Chick-Fil-A makes overrated chicken sandwiches, ruined the venerable Peach Bowl with tacky naming rights, and hates them some gays. Dan Cathy, the President of Chick-Fil-A, as well as the son of the chain’s founder, explained that the restaurant was “guilty as charged” in its opposition to gay marriage. Cathy went on to let us know that he thinks “we are inviting God’s judgment on our nation when we shake our fist at Him and say, ‘We know better than you as to what constitutes a marriage.'” True…which is why I’m opposed to America’s ban on concubinage.

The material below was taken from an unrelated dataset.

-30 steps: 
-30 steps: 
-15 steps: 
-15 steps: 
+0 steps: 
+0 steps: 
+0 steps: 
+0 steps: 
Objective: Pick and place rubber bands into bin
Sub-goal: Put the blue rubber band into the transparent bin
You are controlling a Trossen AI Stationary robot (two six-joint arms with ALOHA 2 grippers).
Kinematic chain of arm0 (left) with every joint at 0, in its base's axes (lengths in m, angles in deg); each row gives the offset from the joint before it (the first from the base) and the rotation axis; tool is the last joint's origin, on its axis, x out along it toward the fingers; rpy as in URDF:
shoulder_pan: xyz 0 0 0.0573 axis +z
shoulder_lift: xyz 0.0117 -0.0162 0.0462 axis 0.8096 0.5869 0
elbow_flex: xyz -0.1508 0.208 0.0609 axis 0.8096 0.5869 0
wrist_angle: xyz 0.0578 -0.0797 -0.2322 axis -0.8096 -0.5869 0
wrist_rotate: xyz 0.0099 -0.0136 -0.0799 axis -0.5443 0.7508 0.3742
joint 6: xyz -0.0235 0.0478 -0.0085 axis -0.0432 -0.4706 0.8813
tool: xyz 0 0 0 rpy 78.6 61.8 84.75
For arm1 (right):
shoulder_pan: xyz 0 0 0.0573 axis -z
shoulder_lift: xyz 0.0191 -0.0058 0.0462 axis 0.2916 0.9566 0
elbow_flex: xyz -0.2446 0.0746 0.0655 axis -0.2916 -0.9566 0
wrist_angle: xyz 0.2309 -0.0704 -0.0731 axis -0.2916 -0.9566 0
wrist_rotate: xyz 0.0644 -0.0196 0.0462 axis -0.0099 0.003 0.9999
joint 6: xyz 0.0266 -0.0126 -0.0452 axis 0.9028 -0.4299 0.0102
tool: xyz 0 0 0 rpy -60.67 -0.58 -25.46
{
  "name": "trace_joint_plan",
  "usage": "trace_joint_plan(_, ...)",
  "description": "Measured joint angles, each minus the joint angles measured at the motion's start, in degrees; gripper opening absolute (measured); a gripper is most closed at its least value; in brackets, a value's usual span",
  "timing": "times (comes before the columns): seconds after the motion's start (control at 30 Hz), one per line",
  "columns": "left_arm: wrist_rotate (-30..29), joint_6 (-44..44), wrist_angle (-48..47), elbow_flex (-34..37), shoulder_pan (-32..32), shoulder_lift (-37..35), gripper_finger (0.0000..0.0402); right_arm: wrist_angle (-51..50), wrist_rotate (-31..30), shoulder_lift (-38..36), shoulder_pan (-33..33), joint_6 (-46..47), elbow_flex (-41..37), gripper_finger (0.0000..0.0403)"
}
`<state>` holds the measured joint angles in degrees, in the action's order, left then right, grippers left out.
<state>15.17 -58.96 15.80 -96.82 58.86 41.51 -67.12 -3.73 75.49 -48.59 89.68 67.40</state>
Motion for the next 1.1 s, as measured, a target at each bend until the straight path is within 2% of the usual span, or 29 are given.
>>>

Many liberals reacted with shock and indignation, which was extraordinarily stupid, because Chick-Fil-A has never attempted to disguise their radical agenda. The restaurants themselves are closed on Sundays to allow employees to “worship if they choose to.” This is actually admirable because I’d have expected a right-wing organization to deal with the Christian Sabbath by forcing workers to take part-time shifts on Sunday to “worship if they choose to” later in the day with the fringe benefit of possibly weaseling out of providing full-time employee benefits for some employees. It has openly donated to groups opposing marriage equality, under the tax-deductible guise of “charity” for years. Honestly, did liberals think that “The Ken Coleman Show” had uncovered a hidden gem when asking Dan Cathy about gay marriage?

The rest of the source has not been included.